*EXERCISE PROMPT*
Find the lines of the material below that include the string "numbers", then copy each one.

*MATERIAL PROVIDED*
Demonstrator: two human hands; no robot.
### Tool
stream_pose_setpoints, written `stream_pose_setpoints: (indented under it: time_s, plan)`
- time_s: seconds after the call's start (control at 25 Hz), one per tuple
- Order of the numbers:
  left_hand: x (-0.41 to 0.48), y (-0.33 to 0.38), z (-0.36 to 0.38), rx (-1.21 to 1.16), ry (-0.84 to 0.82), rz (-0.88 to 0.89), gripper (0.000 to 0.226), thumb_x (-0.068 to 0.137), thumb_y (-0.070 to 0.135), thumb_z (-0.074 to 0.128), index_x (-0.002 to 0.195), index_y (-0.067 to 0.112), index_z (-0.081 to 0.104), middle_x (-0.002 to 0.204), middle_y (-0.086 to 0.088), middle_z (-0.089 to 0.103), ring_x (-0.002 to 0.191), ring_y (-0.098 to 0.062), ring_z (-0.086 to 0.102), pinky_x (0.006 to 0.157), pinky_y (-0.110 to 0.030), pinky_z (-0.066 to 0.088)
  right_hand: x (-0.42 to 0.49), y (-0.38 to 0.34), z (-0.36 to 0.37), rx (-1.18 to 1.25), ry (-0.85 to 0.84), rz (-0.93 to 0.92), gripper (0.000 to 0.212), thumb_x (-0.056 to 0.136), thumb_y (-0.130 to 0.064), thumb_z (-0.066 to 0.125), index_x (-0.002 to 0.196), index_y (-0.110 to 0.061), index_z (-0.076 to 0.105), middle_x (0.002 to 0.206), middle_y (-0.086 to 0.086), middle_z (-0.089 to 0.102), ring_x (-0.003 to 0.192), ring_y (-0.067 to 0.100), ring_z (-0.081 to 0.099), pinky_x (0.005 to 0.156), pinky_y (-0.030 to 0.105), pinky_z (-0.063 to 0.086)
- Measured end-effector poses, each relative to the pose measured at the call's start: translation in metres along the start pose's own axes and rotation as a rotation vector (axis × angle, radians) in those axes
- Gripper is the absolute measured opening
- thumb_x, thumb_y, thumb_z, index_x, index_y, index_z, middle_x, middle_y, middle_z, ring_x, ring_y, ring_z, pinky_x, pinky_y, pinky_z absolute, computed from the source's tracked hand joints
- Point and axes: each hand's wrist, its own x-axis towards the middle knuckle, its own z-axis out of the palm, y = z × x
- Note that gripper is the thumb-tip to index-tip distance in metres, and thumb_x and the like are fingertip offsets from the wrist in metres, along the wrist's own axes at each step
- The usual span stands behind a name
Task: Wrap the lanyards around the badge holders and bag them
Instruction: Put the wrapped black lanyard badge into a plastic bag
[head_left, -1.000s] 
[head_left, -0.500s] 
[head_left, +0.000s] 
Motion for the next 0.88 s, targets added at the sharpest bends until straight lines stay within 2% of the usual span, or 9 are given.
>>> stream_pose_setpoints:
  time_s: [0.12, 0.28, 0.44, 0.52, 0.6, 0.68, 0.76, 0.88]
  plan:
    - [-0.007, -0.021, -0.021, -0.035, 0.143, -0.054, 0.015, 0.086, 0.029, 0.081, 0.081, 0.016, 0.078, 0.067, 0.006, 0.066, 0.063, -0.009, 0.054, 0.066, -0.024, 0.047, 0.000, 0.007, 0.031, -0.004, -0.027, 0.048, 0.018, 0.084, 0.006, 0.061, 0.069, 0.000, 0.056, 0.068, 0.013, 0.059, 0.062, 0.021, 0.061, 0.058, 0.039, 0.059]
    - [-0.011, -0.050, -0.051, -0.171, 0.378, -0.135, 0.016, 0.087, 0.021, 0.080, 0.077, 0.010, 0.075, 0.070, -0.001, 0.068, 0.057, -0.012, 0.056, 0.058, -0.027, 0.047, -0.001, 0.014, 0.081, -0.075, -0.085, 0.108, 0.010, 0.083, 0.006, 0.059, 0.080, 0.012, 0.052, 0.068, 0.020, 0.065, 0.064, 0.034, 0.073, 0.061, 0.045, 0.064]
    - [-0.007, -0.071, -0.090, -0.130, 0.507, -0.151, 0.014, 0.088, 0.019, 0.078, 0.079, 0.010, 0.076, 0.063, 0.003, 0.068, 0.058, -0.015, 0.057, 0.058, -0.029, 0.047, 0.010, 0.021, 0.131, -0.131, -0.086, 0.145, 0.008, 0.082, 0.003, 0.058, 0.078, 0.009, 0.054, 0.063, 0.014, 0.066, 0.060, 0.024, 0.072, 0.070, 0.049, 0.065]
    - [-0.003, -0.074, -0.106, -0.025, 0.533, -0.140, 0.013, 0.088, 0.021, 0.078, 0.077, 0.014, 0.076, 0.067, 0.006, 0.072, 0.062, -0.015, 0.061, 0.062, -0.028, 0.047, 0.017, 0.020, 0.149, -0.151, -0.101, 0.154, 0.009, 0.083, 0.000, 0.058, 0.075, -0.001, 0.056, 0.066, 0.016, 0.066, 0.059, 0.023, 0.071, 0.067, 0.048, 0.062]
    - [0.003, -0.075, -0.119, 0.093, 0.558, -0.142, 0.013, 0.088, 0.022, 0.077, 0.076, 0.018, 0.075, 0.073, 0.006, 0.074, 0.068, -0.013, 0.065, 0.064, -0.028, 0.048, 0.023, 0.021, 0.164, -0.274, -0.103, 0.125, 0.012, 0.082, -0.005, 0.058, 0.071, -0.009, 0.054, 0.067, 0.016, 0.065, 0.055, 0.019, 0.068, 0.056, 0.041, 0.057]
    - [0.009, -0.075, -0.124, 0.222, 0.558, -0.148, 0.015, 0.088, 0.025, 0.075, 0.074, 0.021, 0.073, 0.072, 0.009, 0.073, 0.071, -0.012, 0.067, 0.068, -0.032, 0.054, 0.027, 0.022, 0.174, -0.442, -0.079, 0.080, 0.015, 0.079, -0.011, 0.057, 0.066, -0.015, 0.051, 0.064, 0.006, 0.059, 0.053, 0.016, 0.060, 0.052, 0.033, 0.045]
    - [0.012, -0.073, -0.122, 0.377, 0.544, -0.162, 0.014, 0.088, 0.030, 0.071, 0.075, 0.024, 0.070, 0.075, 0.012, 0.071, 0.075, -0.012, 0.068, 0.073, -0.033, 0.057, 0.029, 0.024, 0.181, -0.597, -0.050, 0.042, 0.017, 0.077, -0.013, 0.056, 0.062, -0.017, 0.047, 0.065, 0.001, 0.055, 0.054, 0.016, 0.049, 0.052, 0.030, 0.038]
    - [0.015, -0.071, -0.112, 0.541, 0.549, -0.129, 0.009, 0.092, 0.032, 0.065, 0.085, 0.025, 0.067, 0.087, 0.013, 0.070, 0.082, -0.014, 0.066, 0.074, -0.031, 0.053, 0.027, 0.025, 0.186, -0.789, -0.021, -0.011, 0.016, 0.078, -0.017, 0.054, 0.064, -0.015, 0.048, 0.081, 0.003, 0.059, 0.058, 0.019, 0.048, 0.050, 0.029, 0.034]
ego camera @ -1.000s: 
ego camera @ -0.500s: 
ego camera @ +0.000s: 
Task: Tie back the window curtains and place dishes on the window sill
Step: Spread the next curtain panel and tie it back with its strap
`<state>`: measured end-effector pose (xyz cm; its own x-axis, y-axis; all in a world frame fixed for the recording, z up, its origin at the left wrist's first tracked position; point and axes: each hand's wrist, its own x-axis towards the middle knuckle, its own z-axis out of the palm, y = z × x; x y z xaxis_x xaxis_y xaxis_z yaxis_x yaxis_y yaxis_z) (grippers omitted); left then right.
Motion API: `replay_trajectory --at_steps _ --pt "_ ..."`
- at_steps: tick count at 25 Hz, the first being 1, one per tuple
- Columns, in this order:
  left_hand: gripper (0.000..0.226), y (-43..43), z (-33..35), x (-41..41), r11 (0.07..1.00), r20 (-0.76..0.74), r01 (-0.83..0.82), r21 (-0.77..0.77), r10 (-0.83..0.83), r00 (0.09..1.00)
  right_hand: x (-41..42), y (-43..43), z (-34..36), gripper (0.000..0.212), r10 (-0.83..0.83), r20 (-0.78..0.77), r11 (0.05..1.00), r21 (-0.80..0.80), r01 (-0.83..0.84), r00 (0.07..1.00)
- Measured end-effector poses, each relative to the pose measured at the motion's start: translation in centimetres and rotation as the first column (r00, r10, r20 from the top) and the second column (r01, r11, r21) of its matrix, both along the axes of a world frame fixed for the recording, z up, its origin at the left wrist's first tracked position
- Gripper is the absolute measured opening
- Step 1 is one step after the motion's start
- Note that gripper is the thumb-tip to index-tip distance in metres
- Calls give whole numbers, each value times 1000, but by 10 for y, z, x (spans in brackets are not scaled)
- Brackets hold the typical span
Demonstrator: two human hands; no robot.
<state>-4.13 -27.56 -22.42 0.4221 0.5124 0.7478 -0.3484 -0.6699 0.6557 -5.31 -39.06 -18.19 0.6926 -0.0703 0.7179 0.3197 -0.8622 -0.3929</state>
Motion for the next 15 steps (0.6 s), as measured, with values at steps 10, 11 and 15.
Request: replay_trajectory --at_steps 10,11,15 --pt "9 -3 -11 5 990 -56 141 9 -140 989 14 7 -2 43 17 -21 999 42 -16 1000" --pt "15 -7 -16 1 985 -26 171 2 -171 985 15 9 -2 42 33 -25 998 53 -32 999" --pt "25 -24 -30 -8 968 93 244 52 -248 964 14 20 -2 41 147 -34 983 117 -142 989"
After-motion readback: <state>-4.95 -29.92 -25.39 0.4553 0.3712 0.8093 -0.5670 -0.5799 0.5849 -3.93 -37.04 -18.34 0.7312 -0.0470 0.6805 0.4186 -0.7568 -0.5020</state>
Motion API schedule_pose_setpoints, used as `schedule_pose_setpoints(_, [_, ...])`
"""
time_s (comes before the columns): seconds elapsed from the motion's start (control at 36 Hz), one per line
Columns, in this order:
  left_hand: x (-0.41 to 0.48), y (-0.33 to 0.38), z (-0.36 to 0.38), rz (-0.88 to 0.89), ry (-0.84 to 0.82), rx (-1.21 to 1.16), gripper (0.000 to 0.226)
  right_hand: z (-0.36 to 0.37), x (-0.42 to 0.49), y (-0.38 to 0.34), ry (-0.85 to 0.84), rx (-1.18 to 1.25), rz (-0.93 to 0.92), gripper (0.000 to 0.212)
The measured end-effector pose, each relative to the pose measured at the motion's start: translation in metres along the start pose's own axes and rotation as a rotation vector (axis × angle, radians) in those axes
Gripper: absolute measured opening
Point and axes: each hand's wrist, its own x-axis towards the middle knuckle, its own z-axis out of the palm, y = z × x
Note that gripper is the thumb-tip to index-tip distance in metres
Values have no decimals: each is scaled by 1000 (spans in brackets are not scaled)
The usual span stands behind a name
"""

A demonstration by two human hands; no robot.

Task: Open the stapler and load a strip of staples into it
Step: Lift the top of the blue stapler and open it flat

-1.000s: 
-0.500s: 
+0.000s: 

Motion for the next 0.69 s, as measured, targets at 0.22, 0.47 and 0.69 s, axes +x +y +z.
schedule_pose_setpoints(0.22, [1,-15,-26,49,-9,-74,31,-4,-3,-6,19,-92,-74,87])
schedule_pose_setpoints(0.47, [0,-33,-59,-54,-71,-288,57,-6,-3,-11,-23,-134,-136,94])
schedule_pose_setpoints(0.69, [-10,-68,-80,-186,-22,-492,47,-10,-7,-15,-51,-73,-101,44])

*OUTPUT FOR THIS EXERCISE*
- Order of the numbers:
- Calls give whole numbers, each value times 1000, but by 10 for y, z, x (spans in brackets are not scaled)

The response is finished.